PROBLEM REQUIREMENTS: All of the listing must be given again exactly, except that the images are dropped.

INFORMATION SUPPLIED:
=== Begin Enclosure ===

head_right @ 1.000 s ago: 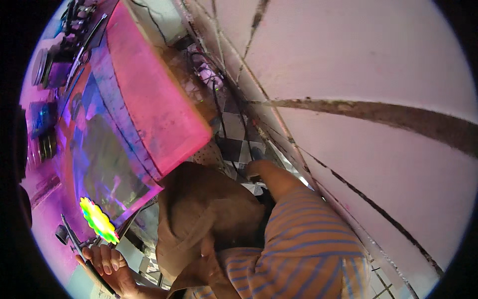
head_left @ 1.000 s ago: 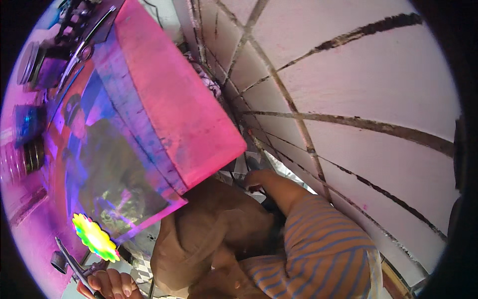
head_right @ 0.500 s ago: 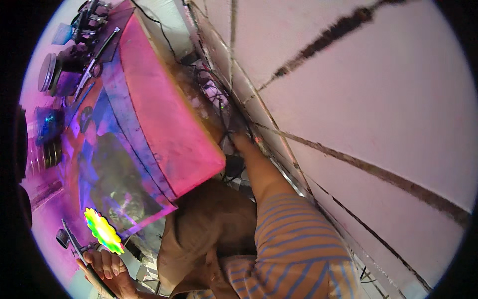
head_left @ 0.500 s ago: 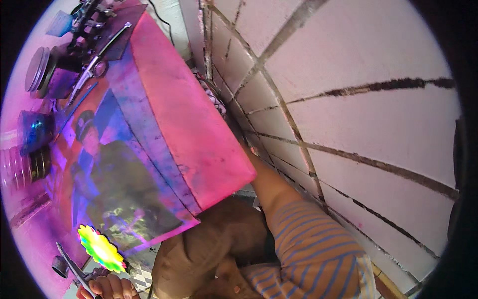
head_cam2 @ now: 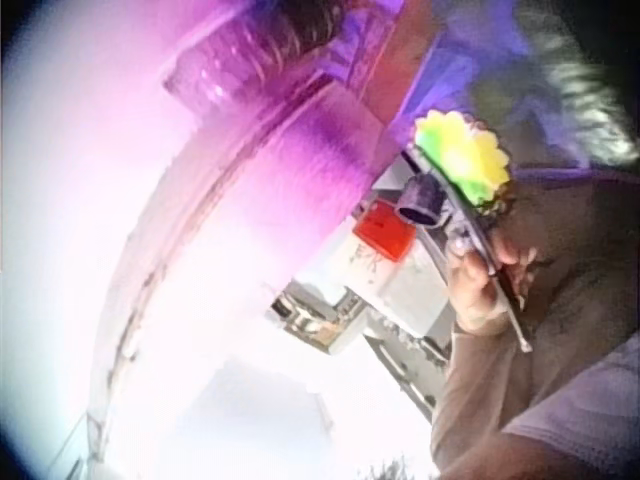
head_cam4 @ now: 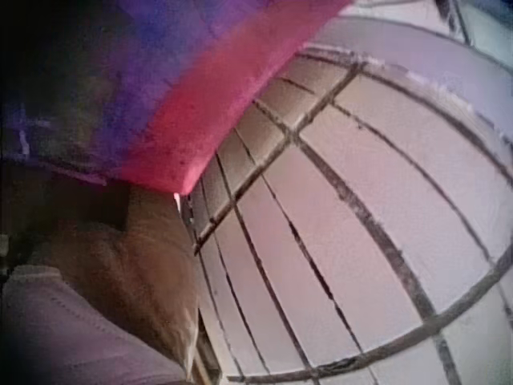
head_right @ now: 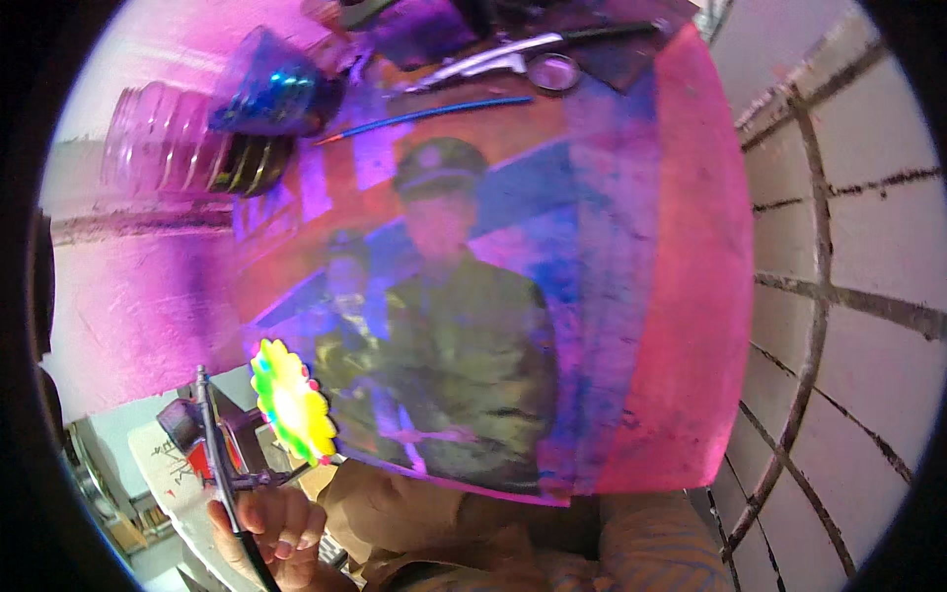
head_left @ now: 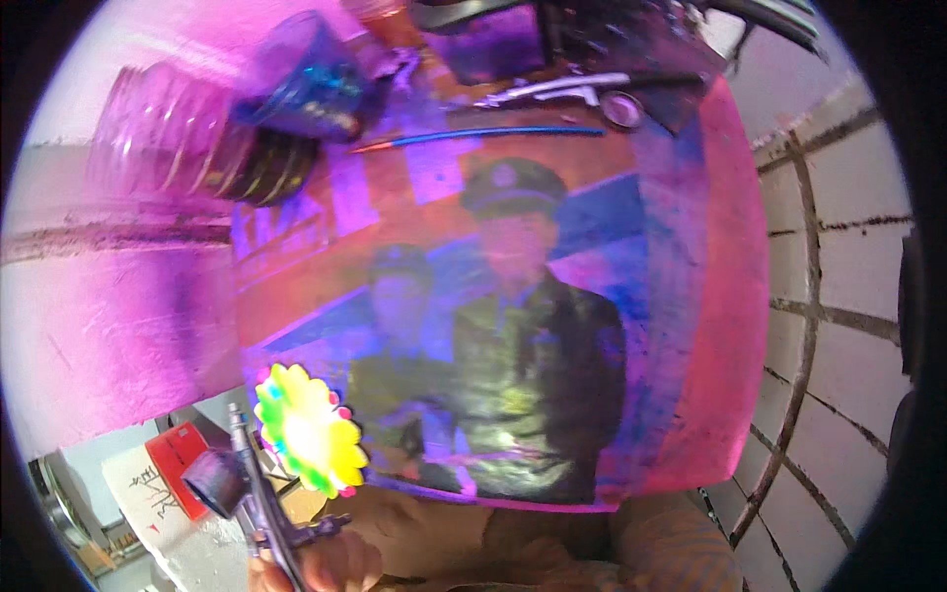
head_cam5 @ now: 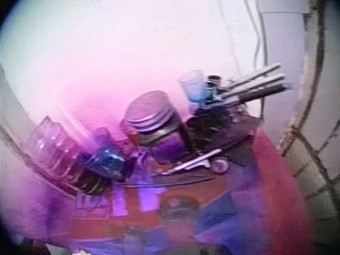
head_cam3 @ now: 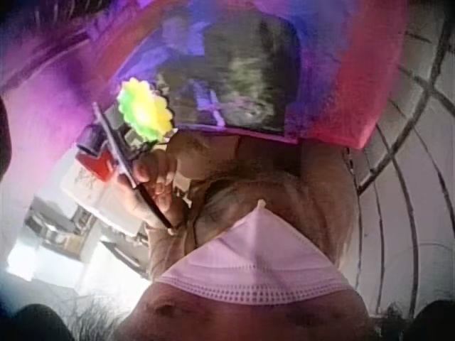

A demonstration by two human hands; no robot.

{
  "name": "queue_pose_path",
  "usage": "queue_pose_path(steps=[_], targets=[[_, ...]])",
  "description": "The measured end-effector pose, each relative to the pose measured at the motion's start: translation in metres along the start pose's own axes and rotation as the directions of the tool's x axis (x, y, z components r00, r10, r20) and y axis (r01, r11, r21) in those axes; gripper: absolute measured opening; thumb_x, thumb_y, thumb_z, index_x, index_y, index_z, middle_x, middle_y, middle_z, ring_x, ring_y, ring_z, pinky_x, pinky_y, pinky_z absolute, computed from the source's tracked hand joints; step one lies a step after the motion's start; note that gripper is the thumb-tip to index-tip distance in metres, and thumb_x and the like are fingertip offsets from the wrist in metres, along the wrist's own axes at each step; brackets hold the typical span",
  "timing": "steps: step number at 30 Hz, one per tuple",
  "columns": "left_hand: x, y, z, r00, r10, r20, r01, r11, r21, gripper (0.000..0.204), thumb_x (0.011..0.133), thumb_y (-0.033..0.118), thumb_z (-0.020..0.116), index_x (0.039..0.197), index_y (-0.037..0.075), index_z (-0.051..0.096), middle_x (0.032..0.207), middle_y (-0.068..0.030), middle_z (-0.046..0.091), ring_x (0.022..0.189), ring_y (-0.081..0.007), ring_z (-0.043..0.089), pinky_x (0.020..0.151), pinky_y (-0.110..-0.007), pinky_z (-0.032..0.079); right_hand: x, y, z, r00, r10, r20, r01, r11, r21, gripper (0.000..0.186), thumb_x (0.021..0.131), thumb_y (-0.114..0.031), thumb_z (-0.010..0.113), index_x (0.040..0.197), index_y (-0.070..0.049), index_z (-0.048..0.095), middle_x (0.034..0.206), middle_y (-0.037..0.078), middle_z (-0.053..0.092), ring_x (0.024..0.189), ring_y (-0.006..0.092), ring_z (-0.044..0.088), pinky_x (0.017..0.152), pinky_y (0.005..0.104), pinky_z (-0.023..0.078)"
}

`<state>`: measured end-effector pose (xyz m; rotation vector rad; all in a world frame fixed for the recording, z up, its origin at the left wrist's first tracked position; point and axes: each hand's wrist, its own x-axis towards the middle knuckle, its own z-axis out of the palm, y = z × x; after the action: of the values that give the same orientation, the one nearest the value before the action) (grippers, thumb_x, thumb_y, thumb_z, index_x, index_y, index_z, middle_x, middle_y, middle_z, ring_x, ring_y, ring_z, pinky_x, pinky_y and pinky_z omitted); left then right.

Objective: The person paints the petals of small flower-shaped plastic decorations with a brush, dipping the brush into paint and applying color to each petal. Finished pieces are placed on a cardboard sheet on the floor.

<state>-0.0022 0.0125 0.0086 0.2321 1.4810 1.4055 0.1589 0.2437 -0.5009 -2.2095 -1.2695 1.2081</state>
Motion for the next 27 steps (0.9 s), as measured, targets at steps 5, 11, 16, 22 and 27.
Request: queue_pose_path(steps=[5,11,16,22,27], targets=[[0.005,-0.003,-0.012,0.989,0.085,0.123,-0.076,0.994,-0.076,0.036,0.087,0.036,0.043,0.074,0.003,0.052,0.049,0.0013,0.035,0.043,-0.0089,0.033,0.043,-0.025,0.026,-0.036,0.031,-0.024,0.997,-0.052,-0.053,0.061,0.978,0.201,0.027,0.081,-0.028,0.045,0.093,-0.004,0.05,0.079,0.01,0.054,0.067,0.0226,0.052,0.06,0.0325,0.042],[-0.01,-0.007,-0.034,0.987,-0.071,0.144,0.107,0.96,-0.26,0.026,0.077,0.022,0.061,0.079,-0.004,0.059,0.07,-0.0115,0.059,0.054,-0.0166,0.049,0.052,-0.029,0.038,-0.129,0.103,-0.114,0.996,-0.054,-0.076,0.088,0.827,0.555,0.024,0.08,-0.026,0.046,0.087,-0.003,0.051,0.074,0.009,0.053,0.062,0.0209,0.05,0.056,0.0313,0.041],[-0.035,0.001,-0.037,0.973,-0.075,0.219,0.133,0.956,-0.263,0.023,0.08,0.018,0.057,0.078,-0.004,0.059,0.058,-0.0041,0.053,0.051,-0.0107,0.046,0.054,-0.025,0.038,-0.227,0.113,-0.172,0.998,-0.063,0.028,0.021,0.671,0.741,0.022,0.08,-0.024,0.046,0.082,-0.003,0.051,0.069,0.008,0.052,0.057,0.0195,0.049,0.053,0.0303,0.04],[-0.06,0.007,-0.045,0.946,-0.14,0.293,0.178,0.978,-0.11,0.024,0.083,0.024,0.053,0.079,0.001,0.058,0.055,-0.0028,0.049,0.047,-0.0128,0.042,0.046,-0.025,0.03,-0.341,0.041,-0.254,0.991,-0.091,0.102,-0.013,0.681,0.732,0.043,0.089,-0.036,0.04,0.063,-0.003,0.05,0.064,0.006,0.049,0.054,0.0129,0.046,0.048,0.0259,0.037],[-0.074,0.009,-0.047,0.917,-0.122,0.381,0.173,0.98,-0.101,0.024,0.08,0.027,0.058,0.077,0.004,0.06,0.054,0.0011,0.054,0.047,-0.0075,0.048,0.046,-0.019,0.037,-0.437,-0.015,-0.305,0.809,-0.585,-0.058,0.495,0.626,0.603,0.034,0.089,-0.025,0.04,0.08,0.003,0.057,0.081,0.009,0.051,0.059,0.0132,0.049,0.054,0.0249,0.039]])
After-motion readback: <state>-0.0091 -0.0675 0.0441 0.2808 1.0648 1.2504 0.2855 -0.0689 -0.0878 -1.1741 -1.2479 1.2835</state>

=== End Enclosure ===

REPLY:
head_right @ 1.000 s ago: 
head_left @ 1.000 s ago: 
head_right @ 0.500 s ago: 
head_left @ 0.500 s ago: 
head_cam2 @ now: 
head_cam4 @ now: 
head_right @ now: 
head_left @ now: 
head_cam5 @ now: 
head_cam3 @ now: 

A demonstration by two human hands; no robot.

{
  "name": "queue_pose_path",
  "usage": "queue_pose_path(steps=[_], targets=[[_, ...]])",
  "description": "The measured end-effector pose, each relative to the pose measured at the motion's start: translation in metres along the start pose's own axes and rotation as the directions of the tool's x axis (x, y, z components r00, r10, r20) and y axis (r01, r11, r21) in those axes; gripper: absolute measured opening; thumb_x, thumb_y, thumb_z, index_x, index_y, index_z, middle_x, middle_y, middle_z, ring_x, ring_y, ring_z, pinky_x, pinky_y, pinky_z absolute, computed from the source's tracked hand joints; step one lies a step after the motion's start; note that gripper is the thumb-tip to index-tip distance in metres, and thumb_x and the like are fingertip offsets from the wrist in metres, along the wrist's own axes at each step; brackets hold the typical span",
  "timing": "steps: step number at 30 Hz, one per tuple",
  "columns": "left_hand: x, y, z, r00, r10, r20, r01, r11, r21, gripper (0.000..0.204), thumb_x (0.011..0.133), thumb_y (-0.033..0.118), thumb_z (-0.020..0.116), index_x (0.039..0.197), index_y (-0.037..0.075), index_z (-0.051..0.096), middle_x (0.032..0.207), middle_y (-0.068..0.030), middle_z (-0.046..0.091), ring_x (0.022..0.189), ring_y (-0.081..0.007), ring_z (-0.043..0.089), pinky_x (0.020..0.151), pinky_y (-0.110..-0.007), pinky_z (-0.032..0.079); right_hand: x, y, z, r00, r10, r20, r01, r11, r21, gripper (0.000..0.186), thumb_x (0.021..0.131), thumb_y (-0.114..0.031), thumb_z (-0.010..0.113), index_x (0.040..0.197), index_y (-0.070..0.049), index_z (-0.048..0.095), middle_x (0.034..0.206), middle_y (-0.037..0.078), middle_z (-0.053..0.092), ring_x (0.024..0.189), ring_y (-0.006..0.092), ring_z (-0.044..0.088), pinky_x (0.017..0.152), pinky_y (0.005..0.104), pinky_z (-0.023..0.078)"
}

`<state>`: measured end-effector pose (xyz m; rotation vector rad; all in a world frame fixed for the recording, z up, its origin at the left wrist's first tracked position; point and axes: each hand's wrist, its own x-axis towards the middle knuckle, its own z-axis out of the palm, y = z × x; after the action: of the values that give the same orientation, the one nearest the value before the action) (grippers, thumb_x, thumb_y, thumb_z, index_x, index_y, index_z, middle_x, middle_y, middle_z, ring_x, ring_y, ring_z, pinky_x, pinky_y and pinky_z omitted); left then right.

Objective: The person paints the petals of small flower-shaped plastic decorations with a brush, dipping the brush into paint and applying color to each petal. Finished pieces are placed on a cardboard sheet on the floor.

<state>-0.0022 0.0125 0.0086 0.2321 1.4810 1.4055 0.1589 0.2437 -0.5009 -2.2095 -1.2695 1.2081</state>
Motion for the next 27 steps (0.9 s), as measured, targets at steps 5, 11, 16, 22 and 27.
Request: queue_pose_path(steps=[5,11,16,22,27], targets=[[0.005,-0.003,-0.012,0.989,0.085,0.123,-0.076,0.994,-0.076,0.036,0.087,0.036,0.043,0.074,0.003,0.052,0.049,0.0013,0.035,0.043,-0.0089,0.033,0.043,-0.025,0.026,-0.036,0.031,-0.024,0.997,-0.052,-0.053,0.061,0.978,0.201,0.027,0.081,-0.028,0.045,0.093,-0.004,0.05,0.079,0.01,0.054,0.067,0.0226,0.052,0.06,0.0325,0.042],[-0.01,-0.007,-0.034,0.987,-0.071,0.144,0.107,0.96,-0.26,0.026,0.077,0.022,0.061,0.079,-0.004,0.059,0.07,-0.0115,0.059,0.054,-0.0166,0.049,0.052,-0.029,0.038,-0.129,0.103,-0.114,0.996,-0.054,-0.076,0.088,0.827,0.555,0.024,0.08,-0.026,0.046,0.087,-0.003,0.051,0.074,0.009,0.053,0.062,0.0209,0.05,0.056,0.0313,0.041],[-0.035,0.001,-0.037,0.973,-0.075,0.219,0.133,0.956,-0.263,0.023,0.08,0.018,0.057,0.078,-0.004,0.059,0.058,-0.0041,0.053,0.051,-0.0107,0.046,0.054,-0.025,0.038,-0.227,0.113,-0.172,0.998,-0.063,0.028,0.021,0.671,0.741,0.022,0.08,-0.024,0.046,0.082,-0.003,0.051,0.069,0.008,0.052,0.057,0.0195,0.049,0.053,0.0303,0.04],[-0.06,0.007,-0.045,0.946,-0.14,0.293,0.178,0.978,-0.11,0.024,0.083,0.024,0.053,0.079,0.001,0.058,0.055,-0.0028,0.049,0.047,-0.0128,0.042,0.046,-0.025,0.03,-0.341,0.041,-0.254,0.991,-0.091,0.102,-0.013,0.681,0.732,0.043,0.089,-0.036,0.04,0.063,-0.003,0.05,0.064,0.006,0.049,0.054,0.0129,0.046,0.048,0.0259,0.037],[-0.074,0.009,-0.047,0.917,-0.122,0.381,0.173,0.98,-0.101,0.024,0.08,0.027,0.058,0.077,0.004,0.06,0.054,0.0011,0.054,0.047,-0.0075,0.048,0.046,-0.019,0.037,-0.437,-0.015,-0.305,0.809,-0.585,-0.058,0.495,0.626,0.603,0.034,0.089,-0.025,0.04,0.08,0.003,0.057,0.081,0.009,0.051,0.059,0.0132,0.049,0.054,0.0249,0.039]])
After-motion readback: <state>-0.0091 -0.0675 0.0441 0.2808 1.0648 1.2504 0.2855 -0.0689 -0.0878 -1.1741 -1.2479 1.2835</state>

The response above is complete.